§ **Activity**
Pictures stay out of the copy, which must hold exactly the lines from the one containing "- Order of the" through the end of the material below.

§ **Raw data**
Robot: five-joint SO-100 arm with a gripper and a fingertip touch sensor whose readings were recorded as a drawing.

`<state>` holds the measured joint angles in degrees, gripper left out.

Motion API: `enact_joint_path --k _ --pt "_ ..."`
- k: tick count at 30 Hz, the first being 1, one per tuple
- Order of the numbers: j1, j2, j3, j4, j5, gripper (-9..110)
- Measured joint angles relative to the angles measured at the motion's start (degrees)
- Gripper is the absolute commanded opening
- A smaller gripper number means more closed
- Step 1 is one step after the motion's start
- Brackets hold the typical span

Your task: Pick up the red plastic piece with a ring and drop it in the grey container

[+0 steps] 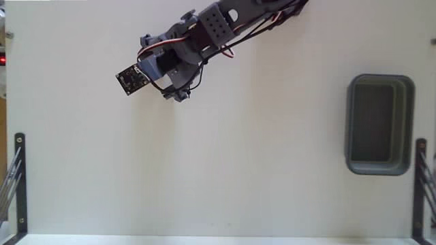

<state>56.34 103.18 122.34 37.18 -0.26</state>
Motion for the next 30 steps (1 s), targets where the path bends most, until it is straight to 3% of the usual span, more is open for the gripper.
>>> enact_joint_path --k 30 --pt "0.0 0.0 0.0 0.0 0.0 98"
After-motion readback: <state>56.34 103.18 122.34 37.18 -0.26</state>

§ **Response to this task**
- Order of the numbers: j1, j2, j3, j4, j5, gripper (-9..110)
- Measured joint angles relative to the angles measured at the motion's start (degrees)
- Gripper is the absolute commanded opening
- A smaller gripper number means more closed
- Step 1 is one step after the motion's start
- Brackets hold the typical span

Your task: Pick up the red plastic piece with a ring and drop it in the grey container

[+0 steps] 

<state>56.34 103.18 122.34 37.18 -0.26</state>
Motion for the next 30 steps (1 s), targets where the path bends most, until it is straight to 3% of the usual span, more is open for the gripper.
>>> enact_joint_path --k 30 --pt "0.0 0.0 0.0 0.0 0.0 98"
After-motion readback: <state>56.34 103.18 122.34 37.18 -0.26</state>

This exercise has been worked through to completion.